Check each line of the records below and collect those that include the word "robot".

** Opening Input records block **

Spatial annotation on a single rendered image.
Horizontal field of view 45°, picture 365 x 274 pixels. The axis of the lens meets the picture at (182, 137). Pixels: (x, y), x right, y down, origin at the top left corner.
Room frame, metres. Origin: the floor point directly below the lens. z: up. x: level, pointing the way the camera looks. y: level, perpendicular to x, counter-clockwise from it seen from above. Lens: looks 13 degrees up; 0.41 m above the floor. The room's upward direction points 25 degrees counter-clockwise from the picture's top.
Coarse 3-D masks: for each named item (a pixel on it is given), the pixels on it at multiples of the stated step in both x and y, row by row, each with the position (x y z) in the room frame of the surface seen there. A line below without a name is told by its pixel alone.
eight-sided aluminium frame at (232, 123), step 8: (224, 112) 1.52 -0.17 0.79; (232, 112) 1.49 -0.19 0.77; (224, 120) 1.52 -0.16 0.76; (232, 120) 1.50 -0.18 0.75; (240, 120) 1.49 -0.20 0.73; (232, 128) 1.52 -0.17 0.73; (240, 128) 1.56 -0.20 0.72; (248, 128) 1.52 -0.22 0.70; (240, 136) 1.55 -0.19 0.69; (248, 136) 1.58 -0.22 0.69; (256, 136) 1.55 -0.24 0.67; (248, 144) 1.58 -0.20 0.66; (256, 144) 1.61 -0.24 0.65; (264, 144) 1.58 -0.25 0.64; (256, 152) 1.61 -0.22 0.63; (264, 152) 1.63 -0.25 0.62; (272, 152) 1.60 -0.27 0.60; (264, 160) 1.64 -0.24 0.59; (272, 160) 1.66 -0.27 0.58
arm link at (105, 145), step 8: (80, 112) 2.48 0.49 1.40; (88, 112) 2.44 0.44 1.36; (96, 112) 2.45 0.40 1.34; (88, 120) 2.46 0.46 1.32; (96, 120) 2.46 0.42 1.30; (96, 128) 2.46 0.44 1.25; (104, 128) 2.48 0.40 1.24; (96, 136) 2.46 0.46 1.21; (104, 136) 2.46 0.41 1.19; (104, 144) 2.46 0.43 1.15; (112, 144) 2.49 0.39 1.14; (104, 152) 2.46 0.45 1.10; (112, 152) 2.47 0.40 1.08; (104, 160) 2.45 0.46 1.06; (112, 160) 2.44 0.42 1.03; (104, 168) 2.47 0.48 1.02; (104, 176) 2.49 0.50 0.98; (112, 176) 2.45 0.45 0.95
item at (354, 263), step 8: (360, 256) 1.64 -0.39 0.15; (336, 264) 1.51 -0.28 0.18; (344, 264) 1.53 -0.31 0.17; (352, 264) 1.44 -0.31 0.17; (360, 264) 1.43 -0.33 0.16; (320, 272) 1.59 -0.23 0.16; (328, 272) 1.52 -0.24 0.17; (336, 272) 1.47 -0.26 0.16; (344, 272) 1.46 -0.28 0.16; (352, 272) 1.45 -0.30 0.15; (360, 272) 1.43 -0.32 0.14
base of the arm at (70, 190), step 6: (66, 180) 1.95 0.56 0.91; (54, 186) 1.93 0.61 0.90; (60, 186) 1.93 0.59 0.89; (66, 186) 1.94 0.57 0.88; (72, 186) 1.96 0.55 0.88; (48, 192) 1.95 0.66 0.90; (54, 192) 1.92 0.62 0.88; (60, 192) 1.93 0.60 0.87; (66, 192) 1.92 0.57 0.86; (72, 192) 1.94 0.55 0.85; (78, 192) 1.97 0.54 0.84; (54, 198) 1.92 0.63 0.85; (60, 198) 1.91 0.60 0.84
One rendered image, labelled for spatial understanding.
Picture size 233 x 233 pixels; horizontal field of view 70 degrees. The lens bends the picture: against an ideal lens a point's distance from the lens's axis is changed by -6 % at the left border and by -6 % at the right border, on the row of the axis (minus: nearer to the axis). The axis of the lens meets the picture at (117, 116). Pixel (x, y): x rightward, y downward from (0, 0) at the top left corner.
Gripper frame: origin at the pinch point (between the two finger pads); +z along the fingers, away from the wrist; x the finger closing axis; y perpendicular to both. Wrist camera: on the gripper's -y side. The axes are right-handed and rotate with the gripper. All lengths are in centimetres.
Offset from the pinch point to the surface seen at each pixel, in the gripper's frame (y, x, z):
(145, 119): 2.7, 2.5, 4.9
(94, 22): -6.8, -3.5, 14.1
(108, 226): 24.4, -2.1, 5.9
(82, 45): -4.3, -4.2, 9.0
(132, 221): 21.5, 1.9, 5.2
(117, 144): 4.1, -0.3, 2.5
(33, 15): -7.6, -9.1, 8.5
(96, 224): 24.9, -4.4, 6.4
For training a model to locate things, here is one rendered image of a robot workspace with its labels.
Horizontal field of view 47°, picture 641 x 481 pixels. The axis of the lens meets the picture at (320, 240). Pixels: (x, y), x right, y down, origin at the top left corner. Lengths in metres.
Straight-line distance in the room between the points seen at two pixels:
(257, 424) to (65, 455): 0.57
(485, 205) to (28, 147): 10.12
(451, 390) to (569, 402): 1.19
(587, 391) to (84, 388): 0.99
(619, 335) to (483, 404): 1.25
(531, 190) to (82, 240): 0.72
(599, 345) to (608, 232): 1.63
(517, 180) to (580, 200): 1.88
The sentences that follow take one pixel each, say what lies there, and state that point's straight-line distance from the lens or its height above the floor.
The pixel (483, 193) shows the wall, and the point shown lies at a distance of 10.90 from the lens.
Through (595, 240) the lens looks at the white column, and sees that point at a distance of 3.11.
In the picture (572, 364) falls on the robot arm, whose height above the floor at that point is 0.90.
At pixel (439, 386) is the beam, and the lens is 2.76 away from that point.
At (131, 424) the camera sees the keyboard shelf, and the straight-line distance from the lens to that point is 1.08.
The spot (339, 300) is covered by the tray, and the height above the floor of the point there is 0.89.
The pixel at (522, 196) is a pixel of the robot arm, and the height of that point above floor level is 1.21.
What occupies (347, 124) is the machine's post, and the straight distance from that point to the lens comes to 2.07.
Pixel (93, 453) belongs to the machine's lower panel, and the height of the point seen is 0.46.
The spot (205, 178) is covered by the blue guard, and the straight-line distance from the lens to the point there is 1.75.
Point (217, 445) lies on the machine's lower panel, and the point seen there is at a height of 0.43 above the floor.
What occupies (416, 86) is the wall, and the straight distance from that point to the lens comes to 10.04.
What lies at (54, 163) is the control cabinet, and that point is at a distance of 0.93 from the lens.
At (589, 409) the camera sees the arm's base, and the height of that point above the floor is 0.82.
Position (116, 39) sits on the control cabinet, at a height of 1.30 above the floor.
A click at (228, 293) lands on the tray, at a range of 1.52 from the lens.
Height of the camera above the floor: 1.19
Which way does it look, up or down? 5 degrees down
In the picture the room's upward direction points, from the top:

** Closing Input records block **

* Output for this exercise
For training a model to locate things, here is one rendered image of a robot workspace with its labels.
In the picture (572, 364) falls on the robot arm, whose height above the floor at that point is 0.90.
The pixel at (522, 196) is a pixel of the robot arm, and the height of that point above floor level is 1.21.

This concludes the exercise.